Given material: Begin

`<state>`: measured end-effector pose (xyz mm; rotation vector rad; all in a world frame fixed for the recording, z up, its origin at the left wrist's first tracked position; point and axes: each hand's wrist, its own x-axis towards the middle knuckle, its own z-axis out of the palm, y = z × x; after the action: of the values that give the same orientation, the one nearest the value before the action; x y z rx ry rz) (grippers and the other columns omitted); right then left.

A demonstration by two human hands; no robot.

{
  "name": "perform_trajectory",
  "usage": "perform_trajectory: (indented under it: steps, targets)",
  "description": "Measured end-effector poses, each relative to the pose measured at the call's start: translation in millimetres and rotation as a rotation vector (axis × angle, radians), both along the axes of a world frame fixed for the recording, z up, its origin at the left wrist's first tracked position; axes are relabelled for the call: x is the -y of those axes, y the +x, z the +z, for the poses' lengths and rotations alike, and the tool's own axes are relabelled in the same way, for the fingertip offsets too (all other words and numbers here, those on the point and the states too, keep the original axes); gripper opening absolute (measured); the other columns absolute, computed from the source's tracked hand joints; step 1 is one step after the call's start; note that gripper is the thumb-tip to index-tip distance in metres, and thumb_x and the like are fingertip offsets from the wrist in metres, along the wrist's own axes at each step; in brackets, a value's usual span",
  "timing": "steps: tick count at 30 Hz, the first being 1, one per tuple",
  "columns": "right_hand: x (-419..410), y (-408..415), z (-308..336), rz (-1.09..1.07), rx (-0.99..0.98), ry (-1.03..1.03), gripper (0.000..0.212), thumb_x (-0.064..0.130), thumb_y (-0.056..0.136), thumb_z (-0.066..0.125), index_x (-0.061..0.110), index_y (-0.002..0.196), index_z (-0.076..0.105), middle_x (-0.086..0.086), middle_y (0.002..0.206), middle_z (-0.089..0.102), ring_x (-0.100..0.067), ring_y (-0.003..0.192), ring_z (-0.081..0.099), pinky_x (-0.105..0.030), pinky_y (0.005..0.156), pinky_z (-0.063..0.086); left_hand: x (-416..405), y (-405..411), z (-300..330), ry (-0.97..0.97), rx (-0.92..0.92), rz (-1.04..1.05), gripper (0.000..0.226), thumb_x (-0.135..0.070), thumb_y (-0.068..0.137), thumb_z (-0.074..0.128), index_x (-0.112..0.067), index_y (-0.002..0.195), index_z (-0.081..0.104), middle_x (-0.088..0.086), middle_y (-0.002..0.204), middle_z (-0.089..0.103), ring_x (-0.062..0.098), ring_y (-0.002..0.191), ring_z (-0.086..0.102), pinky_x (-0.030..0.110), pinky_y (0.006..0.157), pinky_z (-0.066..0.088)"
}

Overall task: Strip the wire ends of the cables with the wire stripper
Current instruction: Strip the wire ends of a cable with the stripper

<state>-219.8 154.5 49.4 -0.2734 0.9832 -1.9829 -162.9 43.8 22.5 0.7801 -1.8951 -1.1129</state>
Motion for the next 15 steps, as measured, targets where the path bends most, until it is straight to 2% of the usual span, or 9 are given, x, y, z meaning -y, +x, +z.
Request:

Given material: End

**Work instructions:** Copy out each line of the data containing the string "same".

**Answer to the problem:**
`<state>`: measured end-effector pose (xyz mm; rotation vector rad; all in a world frame fixed for the recording, z up, its origin at the left wrist's first tracked position; point and axes: each hand's wrist, its own x-axis towards the middle knuckle, its own z-axis out of the palm, y = z × x; after the action: of the values that give the same orientation, the one nearest the value before the action; x y z rx ry rz) (grippers and the other columns omitted); right then left.
  "description": "Measured end-effector poses, each relative to the pose measured at the call's start: translation in millimetres and rotation as a rotation vector (axis × angle, radians), both along the axes of a world frame fixed for the recording, z up, its origin at the left wrist's first tracked position; axes are relabelled for the call: x is the -y of those axes, y the +x, z the +z, for the poses' lengths and rotations alike, and the tool's own axes are relabelled in the same way, for the fingertip offsets too (all other words and numbers here, those on the point and the states too, keep the original axes); gripper opening absolute (measured); the other columns absolute, computed from the source's tracked hand joints; step 1 is one step after the call's start; note that gripper is the thumb-tip to index-tip distance in metres, and thumb_x and the like are fingertip offsets from the wrist in metres, along the wrist's own axes at each step; in brackets, a value's usual span",

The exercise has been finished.